**Problem statement**
The answer must be every line below that holds the word "Coordinates".

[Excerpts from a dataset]
------------------------------------------------------------------------

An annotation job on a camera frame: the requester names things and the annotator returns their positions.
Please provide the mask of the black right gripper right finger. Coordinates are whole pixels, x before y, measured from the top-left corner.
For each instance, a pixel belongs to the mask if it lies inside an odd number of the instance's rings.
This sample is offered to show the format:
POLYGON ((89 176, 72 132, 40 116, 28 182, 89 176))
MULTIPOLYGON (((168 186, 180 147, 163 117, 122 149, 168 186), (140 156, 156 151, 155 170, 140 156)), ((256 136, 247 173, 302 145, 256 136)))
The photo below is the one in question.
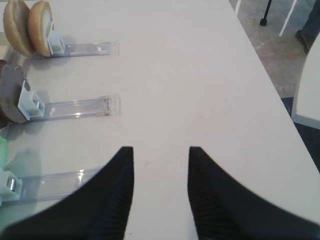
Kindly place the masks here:
POLYGON ((188 155, 187 193, 200 240, 318 240, 320 226, 243 186, 201 147, 188 155))

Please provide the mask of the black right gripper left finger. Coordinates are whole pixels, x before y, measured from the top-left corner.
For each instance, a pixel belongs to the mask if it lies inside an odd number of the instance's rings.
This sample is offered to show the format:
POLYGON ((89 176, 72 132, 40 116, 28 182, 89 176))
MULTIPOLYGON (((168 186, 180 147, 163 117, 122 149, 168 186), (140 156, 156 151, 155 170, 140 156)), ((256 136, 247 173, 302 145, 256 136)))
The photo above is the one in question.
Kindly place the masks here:
POLYGON ((77 191, 4 229, 2 240, 122 240, 134 192, 134 149, 123 146, 77 191))

------------------------------------------------------------------------

**Written reply**
Please provide the mask of the black right gripper right finger. Coordinates are whole pixels, x before y, measured from the top-left corner.
Please provide the mask of the black right gripper left finger. Coordinates are whole pixels, x before y, measured from the top-left corner.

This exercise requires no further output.